Knowledge

Due to the poor thermal conductivity, high alloy content, narrow forging temperature range and high processing difficulty of 9Cr18Mo stainless steel, it is very easy to cause coarse forging structure and twin structure due to excessively high forging temperature and too long holding time. Twin structure has extremely strong heredity and stability, and it is difficult to eliminate through annealing and quenching treatment. Therefore, process tests were conducted on 9Cr18Mo stainless steel bearing parts with forged twin structure to study the feasibility of removing the forged twin structure of 9Cr18Mo stainless steel bearing parts through heat treatment methods.

 

1 Normalizing process

The stainless steel bearing outer rings with twinned carbides after forging annealing (Figure 1) were subjected to the following normalizing process. They were heated up to 1120℃ in a heat treatment furnace and held for 1.5 hours, then taken out and air-cooled to room temperature by spreading them out and blowing air. Subsequently, they were annealed in the RJX-60-9 furnace according to the stainless steel annealing process (annealing process: held at 910℃ for 2 hours, then cooled at a rate of 30℃ per hour to 550℃ and taken out for air cooling). It was found that 30% of the rings still had twinned structures (see Figure 2). During normalizing heating, the small grains were restored to the original austenite grains, and the spatial orientation basically did not change much. During normalizing cooling, one austenite grain was again divided into several small grains. Thus, although the coarse austenite grains before normalizing (i.e., after forging) were seemingly refined in form (divided into many small grains), in essence, since the orientation and size of many small grains were consistent with the original austenite grains, only a very small part of the twinned structure was reduced, while the majority was inherited. Normalizing can only remove relatively light twinned structures, and it is impossible to remove all twinned structures.

 

 

Double low-temperature decomposition + normalizing process

Three stainless steel outer rings with severe twinning structure (Figure 3) were subjected to low-temperature decomposition in the RJX-60 furnace. The process was as follows: holding at 690°C for 3 hours, then air-cooling to room temperature; repeating the process of holding at 690°C for 3 hours and air-cooling to room temperature; followed by normalizing in the RJX-50-13 furnace, with the process being: heating up to 1120°C in the furnace and holding for 1.5 hours, then air-cooling to room temperature after removing from the furnace; finally, the three outer rings were annealed according to the stainless steel annealing process. The results showed that all the twinning carbides in the three stainless steel outer rings were eliminated (see Figure 4). Through the above test results, it can be known that: ① Using two times of low-temperature decomposition at 690°C can make all austenite decompose. ② After heating to the normalizing temperature, ferrite transforms into austenite and undergoes another phase transformation. Due to the temperature non-uniformity, micro-region stress and deformation occur, resulting in high-temperature deformation recrystallization, which can destroy the stubborn grain boundaries of the original austenite and eliminate the coarse twinning structure. However, this process cannot eliminate particularly severe forging twinning structure.

 

 

Three low-temperature decomposition + normalizing process

 

Four stainless steel inner rings with particularly severe twinning structures (Figure 5) were subjected to process tests. They were placed in the RJX-60 furnace for three low-temperature decompositions, with each process involving holding at 690°C for 3 hours, followed by air cooling to room temperature. Then, they were placed in the RJX-50-13 furnace for normalizing, with the process being: heating up to 1110°C in the furnace and holding for 2 hours, then taken out and air-cooled to room temperature by spreading out and blowing air. The four inner rings were then annealed according to the stainless steel annealing process. After checking the annealing structure, it was found that two were qualified, and two still had twinning structures, but the originally severe twinning structures had been greatly improved, with only very small twinning carbides remaining in some local areas (see Figure 6).

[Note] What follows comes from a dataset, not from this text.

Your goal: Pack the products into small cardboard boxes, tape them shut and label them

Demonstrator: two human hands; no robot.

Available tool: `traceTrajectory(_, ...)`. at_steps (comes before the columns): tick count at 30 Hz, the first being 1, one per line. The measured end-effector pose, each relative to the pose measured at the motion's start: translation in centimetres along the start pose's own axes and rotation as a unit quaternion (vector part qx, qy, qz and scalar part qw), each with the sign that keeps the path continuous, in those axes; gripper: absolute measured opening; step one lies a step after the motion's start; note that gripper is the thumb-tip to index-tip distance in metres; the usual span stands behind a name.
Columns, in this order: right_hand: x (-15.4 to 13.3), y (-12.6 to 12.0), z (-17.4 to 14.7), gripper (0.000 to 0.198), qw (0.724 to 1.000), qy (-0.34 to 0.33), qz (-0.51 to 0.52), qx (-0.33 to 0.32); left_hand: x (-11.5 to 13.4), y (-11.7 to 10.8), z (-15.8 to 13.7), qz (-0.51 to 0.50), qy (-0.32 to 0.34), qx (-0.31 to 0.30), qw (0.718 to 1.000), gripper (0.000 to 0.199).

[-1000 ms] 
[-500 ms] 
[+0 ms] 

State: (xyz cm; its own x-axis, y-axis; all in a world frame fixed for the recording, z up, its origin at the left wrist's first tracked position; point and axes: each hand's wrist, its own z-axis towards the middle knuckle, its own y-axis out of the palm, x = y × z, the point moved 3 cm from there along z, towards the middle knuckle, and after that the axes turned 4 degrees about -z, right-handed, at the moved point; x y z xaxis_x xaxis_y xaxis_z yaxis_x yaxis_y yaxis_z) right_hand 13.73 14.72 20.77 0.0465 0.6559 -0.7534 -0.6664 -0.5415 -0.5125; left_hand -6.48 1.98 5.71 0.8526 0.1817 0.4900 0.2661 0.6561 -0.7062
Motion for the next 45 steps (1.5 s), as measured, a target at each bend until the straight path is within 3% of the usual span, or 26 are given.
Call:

From the above experimental results, it can be known that for particularly severe twinned microstructure, even by increasing the number of low-temperature decomposition and repeatedly undergoing phase transformation, it is impossible to completely eliminate the twinned carbide microstructure.

 

 

To ensure the complete removal of all twin structures, a new process was developed. According to the Fe-Cr-C phase diagram of 9Cr18Mo steel, after low-temperature decomposition, the microstructure is ferrite α and secondary carbides (Fe, Cr)23C6. Between 900 and 940°C, ferrite α transforms into austenite γ, and the resulting microstructure is γ + (Fe, Cr)23C6. Austenite γ nucleates and grows around dispersed carbides K. According to thermodynamics, the nuclei should grow freely and disorderly, thereby disrupting the original grain orientation relationship. To consolidate the new grain boundaries, a long isothermal holding is necessary to achieve a stable state for the new grains. Then, the γ + (Fe, Cr)23C6 is rapidly heated to the γ + primary carbide (Fe, Cr)7C3 region, i.e., high-temperature normalizing, to induce high-temperature deformation recrystallization, disrupt the original austenite stubborn grain boundaries, and eliminate the twin structures. To ensure the complete removal of twin structures, an additional low-temperature decomposition + normalizing process was added to achieve repeated phase transformation, grain refinement, and improved impact toughness.

 

A total of 144 stainless steel outer rings and 144 stainless steel inner rings were trial-produced using the following process. Three low-temperature decompositions were carried out in the RJX-60 furnace, with each process involving holding at 690°C for 3 hours, followed by air cooling to room temperature. Then, normalizing was performed in the RJX-50-13 furnace, with the process being: heating up to 920°C and holding for 2 hours, then heating up to 1130°C and holding for 1.5 hours before removing from the furnace and air cooling to room temperature with the parts spread out and blown by air. A total of 6 furnaces were processed, with 24 parts in each furnace. The normalized inner and outer rings were then subjected to low-temperature decomposition in the RJX-60 furnace, with the process being holding at 690°C for 3 hours, followed by air cooling to room temperature. Then, normalizing was performed again in the RJX-50-13 furnace, with the process being heating up to 920°C and holding for 1.5 hours, then heating up to 1100°C and holding for 1 hour before removing from the furnace and air cooling to room temperature with the parts spread out and blown by air. Finally, the inner and outer rings were annealed according to the stainless steel annealing process. 15 parts from each furnace were randomly inspected, and the annealing microstructure was found to be all qualified, with no twin carbide structures (see Figure 7). ​​​​​​​

5 Conclusions

(1) For relatively light twinned carbides after forging and annealing, a secondary low-temperature decomposition + normalizing process can be adopted to eliminate the twinned carbide structure.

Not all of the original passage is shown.